> TO DO
Restate the entries below exactly. Images are not part of the copy.

------------

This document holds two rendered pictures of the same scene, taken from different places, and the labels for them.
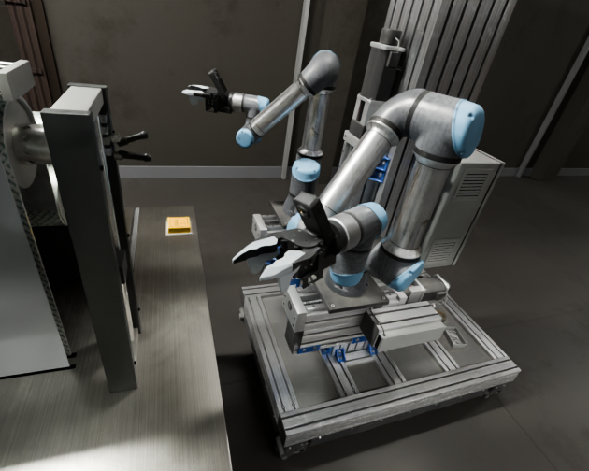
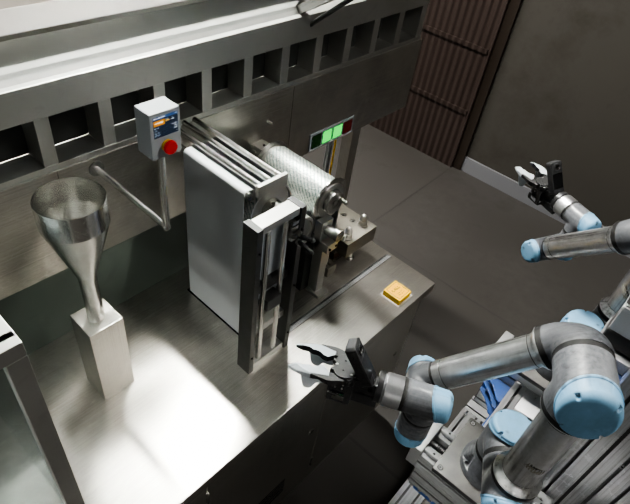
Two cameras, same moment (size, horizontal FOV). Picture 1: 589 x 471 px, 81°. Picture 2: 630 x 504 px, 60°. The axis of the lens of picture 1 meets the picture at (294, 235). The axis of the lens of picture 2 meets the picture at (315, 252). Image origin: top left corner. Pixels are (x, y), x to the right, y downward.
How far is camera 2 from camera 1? 0.88 m
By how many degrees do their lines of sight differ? 47
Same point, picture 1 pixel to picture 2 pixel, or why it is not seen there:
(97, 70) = (544, 66)
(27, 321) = (230, 294)
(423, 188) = (534, 429)
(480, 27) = not seen: outside the picture
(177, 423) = (242, 409)
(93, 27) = (567, 18)
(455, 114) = (569, 383)
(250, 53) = not seen: outside the picture
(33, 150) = not seen: hidden behind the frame
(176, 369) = (273, 385)
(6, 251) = (233, 257)
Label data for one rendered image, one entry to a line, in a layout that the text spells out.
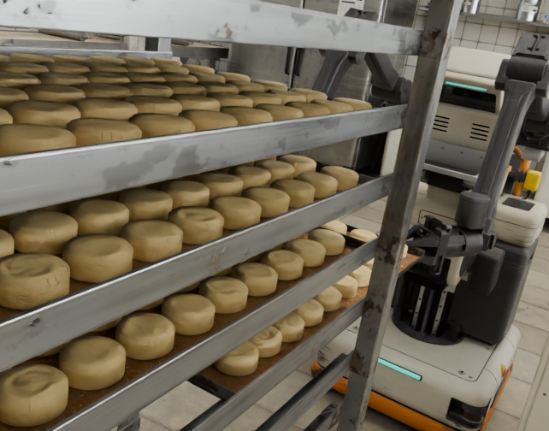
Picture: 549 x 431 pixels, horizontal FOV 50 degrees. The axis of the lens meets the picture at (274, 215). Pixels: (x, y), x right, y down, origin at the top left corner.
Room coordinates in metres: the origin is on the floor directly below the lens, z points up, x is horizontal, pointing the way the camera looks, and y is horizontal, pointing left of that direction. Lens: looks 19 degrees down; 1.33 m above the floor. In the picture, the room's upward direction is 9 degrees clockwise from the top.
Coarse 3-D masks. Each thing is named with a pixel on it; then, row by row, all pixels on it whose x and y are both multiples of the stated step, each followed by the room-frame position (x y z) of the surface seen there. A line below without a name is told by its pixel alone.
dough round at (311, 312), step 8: (304, 304) 0.71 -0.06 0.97; (312, 304) 0.71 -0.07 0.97; (320, 304) 0.71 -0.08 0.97; (296, 312) 0.68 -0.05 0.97; (304, 312) 0.68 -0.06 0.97; (312, 312) 0.69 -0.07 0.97; (320, 312) 0.70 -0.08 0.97; (304, 320) 0.68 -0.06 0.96; (312, 320) 0.68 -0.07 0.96; (320, 320) 0.69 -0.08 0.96
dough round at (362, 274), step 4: (360, 268) 0.87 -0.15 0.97; (364, 268) 0.87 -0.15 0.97; (368, 268) 0.87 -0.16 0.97; (352, 272) 0.84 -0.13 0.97; (356, 272) 0.85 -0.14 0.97; (360, 272) 0.85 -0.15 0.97; (364, 272) 0.85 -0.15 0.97; (368, 272) 0.85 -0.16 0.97; (352, 276) 0.84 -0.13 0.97; (356, 276) 0.83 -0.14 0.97; (360, 276) 0.84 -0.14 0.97; (364, 276) 0.84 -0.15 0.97; (368, 276) 0.84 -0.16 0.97; (360, 280) 0.83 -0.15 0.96; (364, 280) 0.84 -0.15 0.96; (368, 280) 0.84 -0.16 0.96; (360, 284) 0.83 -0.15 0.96; (364, 284) 0.84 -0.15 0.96; (368, 284) 0.84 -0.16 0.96
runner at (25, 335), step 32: (352, 192) 0.65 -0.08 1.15; (384, 192) 0.74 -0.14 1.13; (256, 224) 0.48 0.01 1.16; (288, 224) 0.53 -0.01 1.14; (320, 224) 0.59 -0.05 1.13; (192, 256) 0.41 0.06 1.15; (224, 256) 0.44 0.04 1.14; (96, 288) 0.32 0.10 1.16; (128, 288) 0.35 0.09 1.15; (160, 288) 0.38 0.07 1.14; (0, 320) 0.27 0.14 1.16; (32, 320) 0.29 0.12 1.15; (64, 320) 0.30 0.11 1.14; (96, 320) 0.33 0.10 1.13; (0, 352) 0.27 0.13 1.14; (32, 352) 0.29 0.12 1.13
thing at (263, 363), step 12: (408, 264) 0.97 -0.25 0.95; (360, 288) 0.83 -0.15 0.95; (348, 300) 0.78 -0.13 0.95; (324, 312) 0.73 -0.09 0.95; (336, 312) 0.74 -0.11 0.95; (324, 324) 0.70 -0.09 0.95; (288, 348) 0.62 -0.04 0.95; (264, 360) 0.59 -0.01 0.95; (276, 360) 0.59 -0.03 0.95; (204, 372) 0.55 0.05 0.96; (216, 372) 0.55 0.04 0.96; (228, 384) 0.53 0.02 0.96; (240, 384) 0.54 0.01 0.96
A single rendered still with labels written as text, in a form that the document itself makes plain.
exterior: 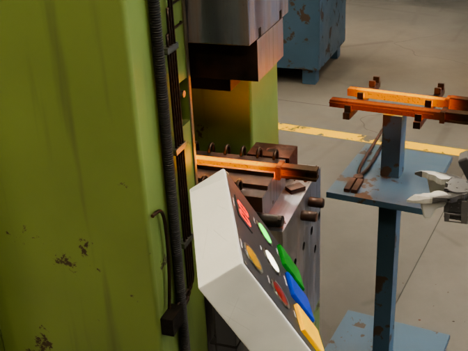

------------

> TASK RESPONSE
This document holds two rendered pictures of the same scene, taken from different places, and the labels for them.
Two cameras, same moment (size, horizontal FOV). Picture 1: 589 x 471 px, 81°. Picture 2: 630 x 504 px, 60°. The axis of the lens of picture 1 meets the picture at (294, 235). The axis of the lens of picture 2 meets the picture at (315, 252). Image origin: top left corner. Pixels are (x, y), x to the right, y downward.
How far is camera 2 from camera 1? 0.88 m
By how many degrees do their lines of sight differ? 47
Same point, picture 1 pixel to picture 2 pixel, or why it is not seen there:
(97, 70) = (544, 66)
(27, 321) = (230, 294)
(423, 188) = (534, 429)
(480, 27) = not seen: outside the picture
(177, 423) = (242, 409)
(93, 27) = (567, 18)
(455, 114) = (569, 383)
(250, 53) = not seen: outside the picture
(33, 150) = not seen: hidden behind the frame
(176, 369) = (273, 385)
(6, 251) = (233, 257)
Label data for one rendered image, one entry to a line, in a layout that the text spells out.
Picture: 549 x 431 pixels, horizontal FOV 50 degrees. The axis of the lens meets the picture at (274, 215). Pixels: (x, y), x right, y down, origin at the top left corner.
Room coordinates in metres: the origin is on the floor directly below the lens, z points up, x is horizontal, pointing the way the camera looks, and y is horizontal, pointing left of that direction. Lens: looks 19 degrees down; 1.33 m above the floor. In the picture, the room's upward direction is 9 degrees clockwise from the top.
Coarse 3-D masks. Each thing is named with a pixel on it; then, row by row, all pixels on it whose x and y are both multiples of the stated step, each followed by the room-frame position (x y z) of the surface seen there. A line below without a name is told by its pixel alone.
dough round at (311, 312), step 8: (304, 304) 0.71 -0.06 0.97; (312, 304) 0.71 -0.07 0.97; (320, 304) 0.71 -0.08 0.97; (296, 312) 0.68 -0.05 0.97; (304, 312) 0.68 -0.06 0.97; (312, 312) 0.69 -0.07 0.97; (320, 312) 0.70 -0.08 0.97; (304, 320) 0.68 -0.06 0.96; (312, 320) 0.68 -0.07 0.96; (320, 320) 0.69 -0.08 0.96
dough round at (362, 274), step 4: (360, 268) 0.87 -0.15 0.97; (364, 268) 0.87 -0.15 0.97; (368, 268) 0.87 -0.16 0.97; (352, 272) 0.84 -0.13 0.97; (356, 272) 0.85 -0.14 0.97; (360, 272) 0.85 -0.15 0.97; (364, 272) 0.85 -0.15 0.97; (368, 272) 0.85 -0.16 0.97; (352, 276) 0.84 -0.13 0.97; (356, 276) 0.83 -0.14 0.97; (360, 276) 0.84 -0.14 0.97; (364, 276) 0.84 -0.15 0.97; (368, 276) 0.84 -0.16 0.97; (360, 280) 0.83 -0.15 0.96; (364, 280) 0.84 -0.15 0.96; (368, 280) 0.84 -0.16 0.96; (360, 284) 0.83 -0.15 0.96; (364, 284) 0.84 -0.15 0.96; (368, 284) 0.84 -0.16 0.96
runner at (25, 335), step 32: (352, 192) 0.65 -0.08 1.15; (384, 192) 0.74 -0.14 1.13; (256, 224) 0.48 0.01 1.16; (288, 224) 0.53 -0.01 1.14; (320, 224) 0.59 -0.05 1.13; (192, 256) 0.41 0.06 1.15; (224, 256) 0.44 0.04 1.14; (96, 288) 0.32 0.10 1.16; (128, 288) 0.35 0.09 1.15; (160, 288) 0.38 0.07 1.14; (0, 320) 0.27 0.14 1.16; (32, 320) 0.29 0.12 1.15; (64, 320) 0.30 0.11 1.14; (96, 320) 0.33 0.10 1.13; (0, 352) 0.27 0.13 1.14; (32, 352) 0.29 0.12 1.13
thing at (263, 363), step 12: (408, 264) 0.97 -0.25 0.95; (360, 288) 0.83 -0.15 0.95; (348, 300) 0.78 -0.13 0.95; (324, 312) 0.73 -0.09 0.95; (336, 312) 0.74 -0.11 0.95; (324, 324) 0.70 -0.09 0.95; (288, 348) 0.62 -0.04 0.95; (264, 360) 0.59 -0.01 0.95; (276, 360) 0.59 -0.03 0.95; (204, 372) 0.55 0.05 0.96; (216, 372) 0.55 0.04 0.96; (228, 384) 0.53 0.02 0.96; (240, 384) 0.54 0.01 0.96
A single rendered still with labels written as text, in a form that the document itself makes plain.
exterior: 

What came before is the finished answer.